Output the first line below and each one after it, exactly, up to and including the line holding "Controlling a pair". Pictures should not be copied.

(Dataset extract)

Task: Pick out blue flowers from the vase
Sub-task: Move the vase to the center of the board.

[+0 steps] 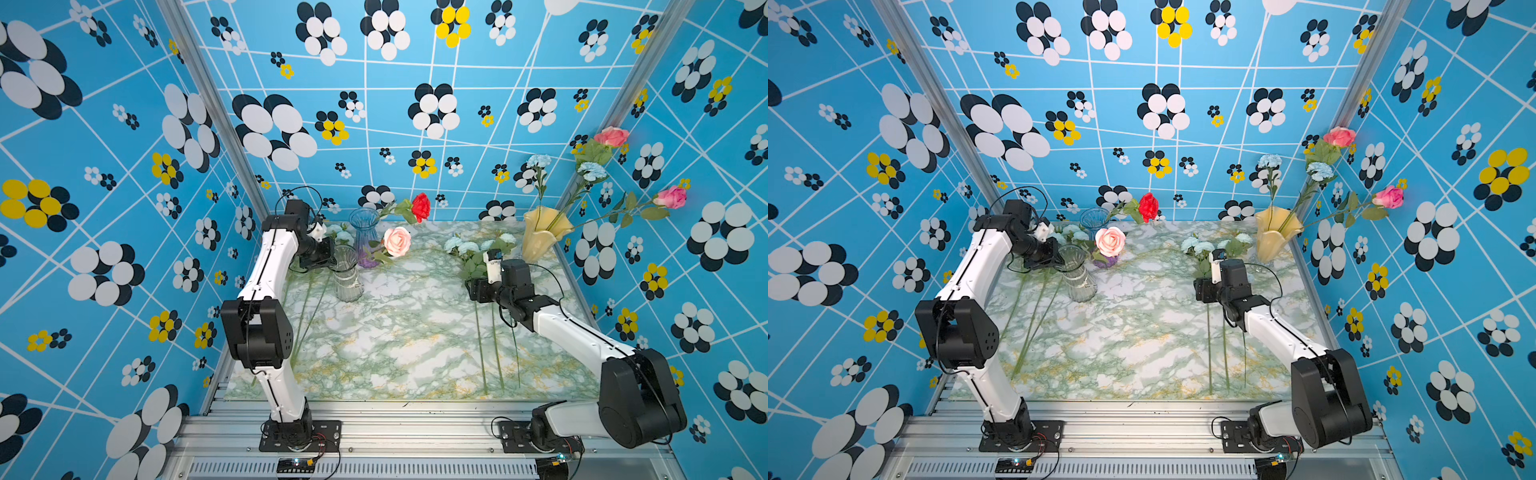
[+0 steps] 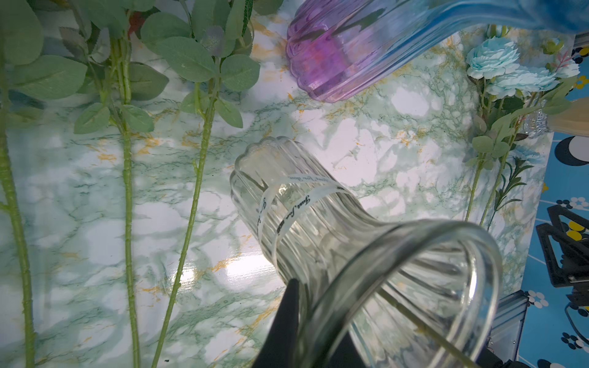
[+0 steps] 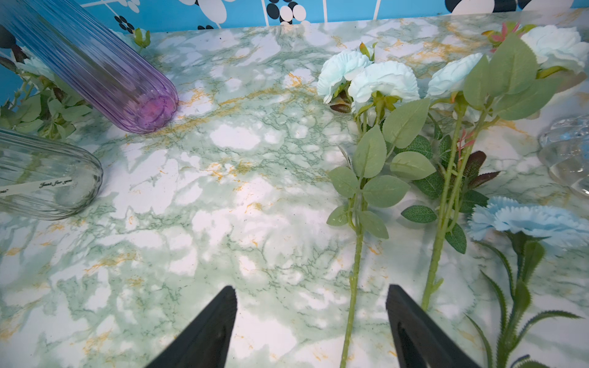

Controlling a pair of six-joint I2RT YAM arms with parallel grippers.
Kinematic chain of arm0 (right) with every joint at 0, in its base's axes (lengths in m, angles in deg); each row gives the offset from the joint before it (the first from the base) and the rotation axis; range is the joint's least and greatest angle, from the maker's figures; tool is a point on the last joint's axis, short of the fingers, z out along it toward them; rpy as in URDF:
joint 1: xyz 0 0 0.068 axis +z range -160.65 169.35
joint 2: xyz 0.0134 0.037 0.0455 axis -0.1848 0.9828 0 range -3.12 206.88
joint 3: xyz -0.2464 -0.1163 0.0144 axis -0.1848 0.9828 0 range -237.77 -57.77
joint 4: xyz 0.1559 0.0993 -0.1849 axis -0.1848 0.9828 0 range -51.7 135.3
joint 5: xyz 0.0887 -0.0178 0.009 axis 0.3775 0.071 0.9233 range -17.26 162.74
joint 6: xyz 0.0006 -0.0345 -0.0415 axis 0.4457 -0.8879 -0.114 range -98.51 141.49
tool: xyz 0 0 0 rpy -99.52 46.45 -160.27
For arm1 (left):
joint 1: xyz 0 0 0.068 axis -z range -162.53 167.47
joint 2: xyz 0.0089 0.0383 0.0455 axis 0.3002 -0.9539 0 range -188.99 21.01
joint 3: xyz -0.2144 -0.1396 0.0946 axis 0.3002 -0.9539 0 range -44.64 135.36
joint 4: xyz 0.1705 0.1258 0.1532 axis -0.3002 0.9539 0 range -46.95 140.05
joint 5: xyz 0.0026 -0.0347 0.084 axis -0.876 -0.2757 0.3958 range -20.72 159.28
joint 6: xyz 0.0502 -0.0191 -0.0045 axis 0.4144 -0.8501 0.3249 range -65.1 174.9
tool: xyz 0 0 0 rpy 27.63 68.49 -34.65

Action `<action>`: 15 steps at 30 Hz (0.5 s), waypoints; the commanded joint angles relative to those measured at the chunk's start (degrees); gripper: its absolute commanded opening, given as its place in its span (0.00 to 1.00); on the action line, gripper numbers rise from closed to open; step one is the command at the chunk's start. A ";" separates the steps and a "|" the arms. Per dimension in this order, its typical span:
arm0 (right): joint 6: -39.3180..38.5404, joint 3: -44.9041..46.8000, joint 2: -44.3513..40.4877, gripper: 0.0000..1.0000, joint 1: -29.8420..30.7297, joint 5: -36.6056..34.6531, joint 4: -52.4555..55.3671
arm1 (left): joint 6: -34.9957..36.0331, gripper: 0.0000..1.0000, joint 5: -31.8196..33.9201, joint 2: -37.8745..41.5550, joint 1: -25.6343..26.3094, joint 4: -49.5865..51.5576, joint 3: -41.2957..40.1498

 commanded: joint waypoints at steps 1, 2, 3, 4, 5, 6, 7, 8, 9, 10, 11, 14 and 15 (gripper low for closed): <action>-0.71 -1.43 0.78 0.77 0.36 0.74 -0.67 | 2.62 0.10 4.18 -1.24 -0.52 0.36 0.72; -0.73 -1.38 0.77 0.78 0.40 0.78 -0.69 | 2.58 0.17 4.39 -0.83 -0.45 0.18 0.63; -0.63 -1.54 0.76 0.78 0.40 0.89 -0.68 | 2.45 0.23 4.53 -0.18 -0.52 -0.12 0.38; -0.60 -1.52 0.76 0.78 0.40 0.94 -0.67 | 2.32 0.28 4.72 0.29 -0.46 -0.44 0.28; -0.61 -1.53 0.75 0.78 0.38 0.95 -0.67 | 2.19 0.34 4.90 0.36 -0.43 -0.61 0.19; -0.63 -1.54 0.76 0.78 0.42 1.03 -0.67 | 2.08 0.39 5.20 1.40 -0.44 -0.86 0.12; -0.57 -1.52 0.77 0.78 0.40 1.05 -0.69 | 2.01 0.41 5.43 2.26 -0.43 -1.07 0.12; -0.60 -1.56 0.76 0.78 0.40 1.05 -0.69 | 2.00 0.42 5.72 2.87 -0.31 -1.17 0.10; -0.59 -1.51 0.76 0.78 0.40 1.09 -0.67 | 2.01 0.43 5.95 3.48 -0.27 -1.00 0.29; -0.56 -1.57 0.76 0.78 0.37 1.11 -0.67 | 2.09 0.48 6.20 4.16 -0.24 -0.75 0.36; -0.58 -1.58 0.69 0.78 0.38 0.97 -0.68 | 2.09 0.49 6.63 5.28 -0.11 -0.66 0.24; -0.63 -1.18 0.05 0.78 0.40 1.08 -0.86 | 1.60 0.60 8.34 10.60 0.63 -2.15 -1.37; -0.61 -0.96 -0.35 0.78 0.40 1.02 -1.01 | 1.23 0.61 9.37 13.22 1.32 -2.98 -2.21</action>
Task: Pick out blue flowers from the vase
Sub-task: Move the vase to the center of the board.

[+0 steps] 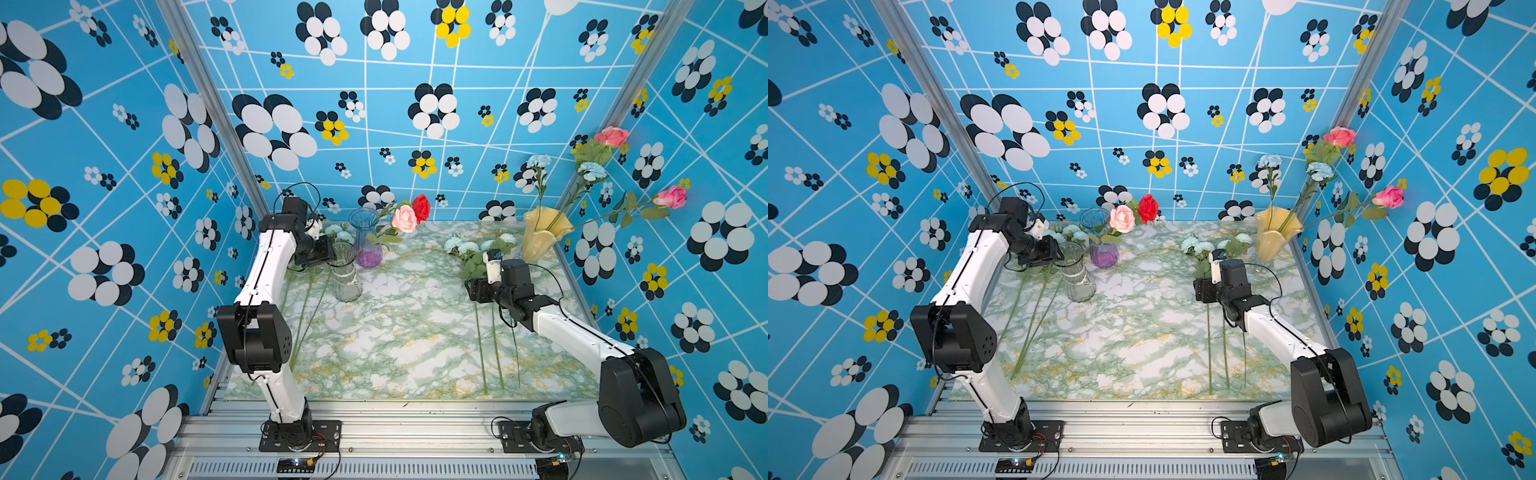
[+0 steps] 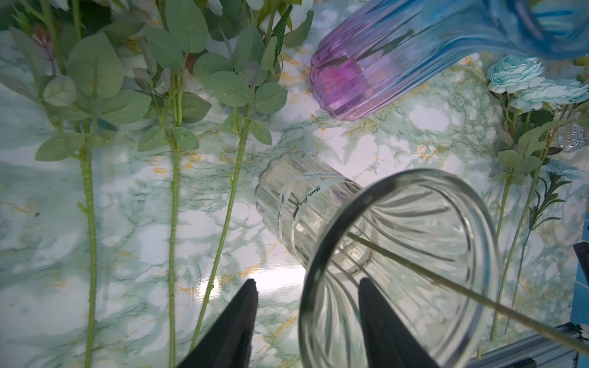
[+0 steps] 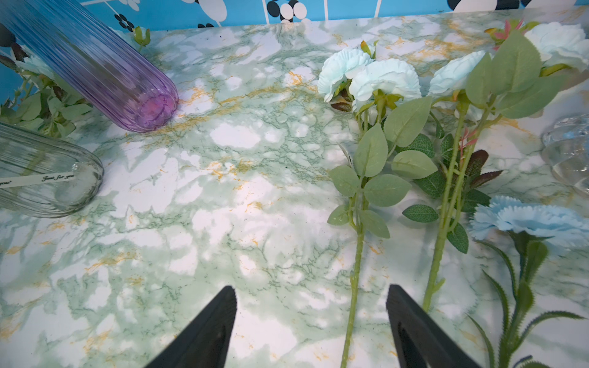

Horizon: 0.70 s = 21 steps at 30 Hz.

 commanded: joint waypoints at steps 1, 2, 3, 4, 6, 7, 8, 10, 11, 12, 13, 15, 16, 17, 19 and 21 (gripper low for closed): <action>-0.63 -0.70 -1.02 0.78 0.40 0.79 -1.11 | -0.37 0.65 5.54 10.76 2.19 -1.52 -1.87; -0.55 -0.59 -1.58 0.78 0.40 0.95 -0.97 | -0.26 0.67 9.80 13.30 4.02 -1.80 -2.31; -0.53 -0.64 -2.46 0.78 0.36 1.17 -0.05 | 0.03 0.67 15.21 16.15 7.25 -2.05 -2.91; -0.54 -1.09 -3.34 0.77 0.40 1.20 1.06 | -0.07 0.68 18.58 18.83 9.82 -2.68 -3.82; -0.32 -1.74 -5.93 0.77 0.40 1.18 3.74 | -1.45 0.68 25.32 25.44 16.59 -6.19 -7.79; 0.01 -1.74 -7.27 0.77 0.40 1.05 4.59 | -2.16 0.68 28.50 28.85 20.41 -8.57 -10.31; 0.28 -1.71 -8.73 0.77 0.44 0.96 5.10 | -2.69 0.68 30.82 31.73 23.63 -10.93 -12.28; 0.58 -1.60 -11.56 0.76 0.33 0.25 6.64 | -3.60 0.69 33.97 37.07 30.36 -16.51 -17.38; 0.67 -1.73 -12.98 0.76 0.39 -0.51 7.67 | -3.42 0.74 35.07 39.22 33.96 -19.75 -20.17; 0.67 -1.93 -14.46 0.76 0.40 -1.31 9.06 | -3.07 0.75 36.80 40.72 37.79 -23.15 -22.58; 0.62 -2.11 -15.64 0.76 0.36 -2.20 10.24 | -2.31 0.75 38.50 41.20 41.29 -25.73 -24.31; 0.41 -2.67 -18.56 0.76 0.27 -4.50 12.95 | 0.62 0.76 43.09 40.24 49.04 -31.08 -26.91; 0.34 -3.03 -19.74 0.75 0.18 -5.69 14.21 | 2.08 0.76 45.09 39.35 52.20 -33.70 -27.86; 0.28 -3.56 -20.97 0.74 -0.01 -7.04 15.70 | 3.46 0.76 46.29 38.13 55.03 -37.18 -28.76; 0.31 -4.69 -22.85 0.72 -0.77 -9.67 18.13 | 6.52 0.76 44.92 35.61 59.21 -45.64 -30.72; 0.41 -6.40 -23.83 0.68 -2.23 -11.77 20.79 | 9.01 0.76 41.80 32.04 61.06 -54.80 -31.91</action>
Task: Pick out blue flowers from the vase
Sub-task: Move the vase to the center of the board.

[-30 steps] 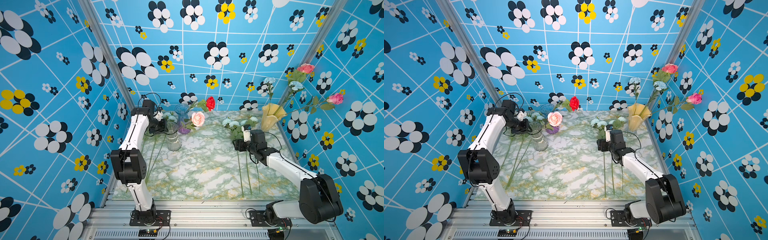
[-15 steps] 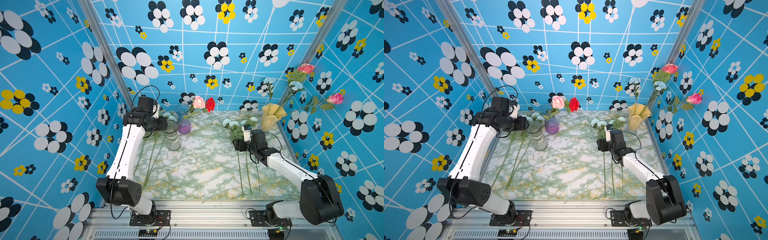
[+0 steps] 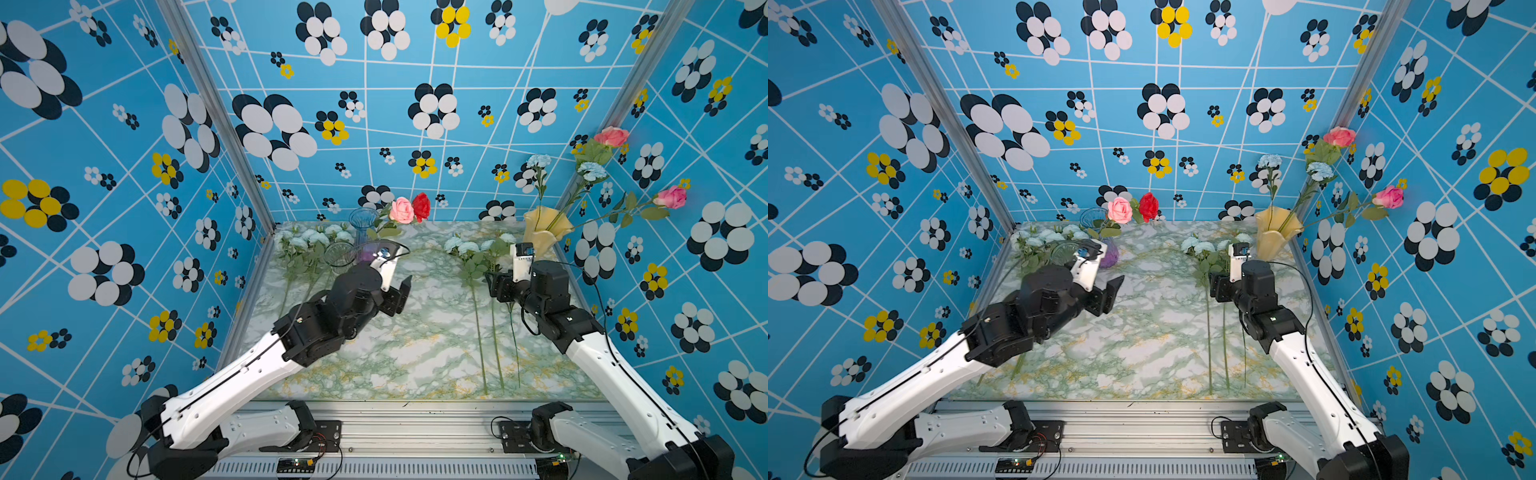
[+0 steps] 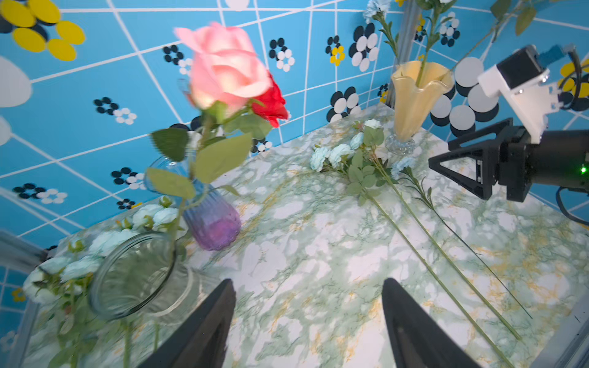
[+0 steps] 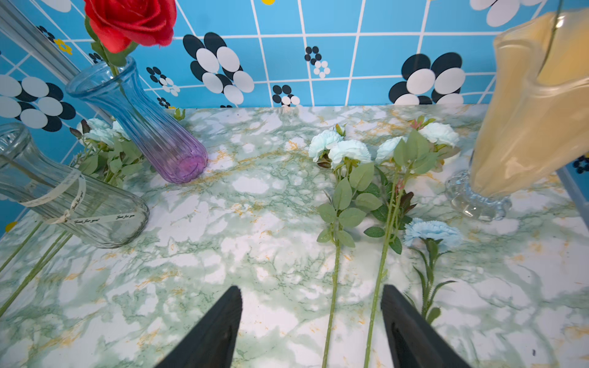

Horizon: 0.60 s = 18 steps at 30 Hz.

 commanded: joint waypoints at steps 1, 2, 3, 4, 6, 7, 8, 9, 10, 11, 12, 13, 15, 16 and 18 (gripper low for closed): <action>0.61 -4.21 -1.55 0.67 -2.42 -6.03 7.54 | 6.16 0.76 -0.78 -4.69 2.44 -18.98 -1.18; 0.89 -5.82 -1.17 0.66 -3.52 -6.55 9.36 | 6.89 0.75 -1.52 -7.28 2.46 -22.20 -0.55; 1.30 -7.52 -0.50 0.64 -4.68 -6.95 11.01 | 7.72 0.75 -2.96 -9.57 2.48 -26.28 -0.37; 1.57 -9.04 0.28 0.63 -5.91 -7.09 12.44 | 8.35 0.75 -4.34 -11.54 2.47 -29.91 -0.45; 2.05 -12.47 2.55 0.61 -9.86 -6.19 15.03 | 10.21 0.74 -6.83 -16.16 2.42 -35.90 0.68; 2.22 -14.04 3.82 0.61 -11.34 -5.58 15.99 | 10.92 0.74 -7.24 -18.09 2.48 -36.76 1.48; 2.32 -15.91 5.13 0.61 -12.95 -4.85 16.98 | 11.59 0.74 -7.90 -19.95 2.48 -37.84 1.90; 2.42 -17.56 6.67 0.61 -14.56 -3.79 17.47 | 12.19 0.74 -8.55 -21.29 2.39 -38.99 1.50; 2.44 -18.93 7.91 0.61 -15.80 -2.74 17.65 | 12.25 0.74 -8.85 -22.08 2.47 -40.30 0.53; 2.23 -20.55 9.33 0.60 -16.93 -1.95 17.72 | 11.90 0.73 -8.98 -22.70 2.37 -42.52 -1.36; 1.68 -22.20 10.93 0.60 -17.66 -1.63 17.55 | 10.92 0.73 -9.57 -23.02 2.17 -45.47 -3.75; 1.20 -23.82 12.46 0.59 -18.21 -1.76 17.74 | 9.77 0.73 -10.48 -23.37 1.92 -47.62 -5.98; -0.12 -28.69 16.93 0.58 -19.42 -1.86 19.30 | 7.12 0.73 -12.10 -24.37 1.01 -50.54 -9.96; -0.82 -31.15 19.01 0.58 -19.91 -1.80 20.39 | 5.87 0.73 -13.02 -24.86 0.41 -50.78 -10.71; -2.46 -36.48 23.40 0.58 -21.03 -2.06 23.04 | 3.59 0.73 -15.81 -25.80 -1.11 -49.60 -10.77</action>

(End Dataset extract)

## Response to the exercise
Task: Pick out blue flowers from the vase
Sub-task: Move the vase to the center of the board.

[+0 steps] 
[+0 steps] 
[+0 steps] 

Controlling a pair of six-joint I2RT YAM arms with parallel grippers.

For this exercise, nothing further remains.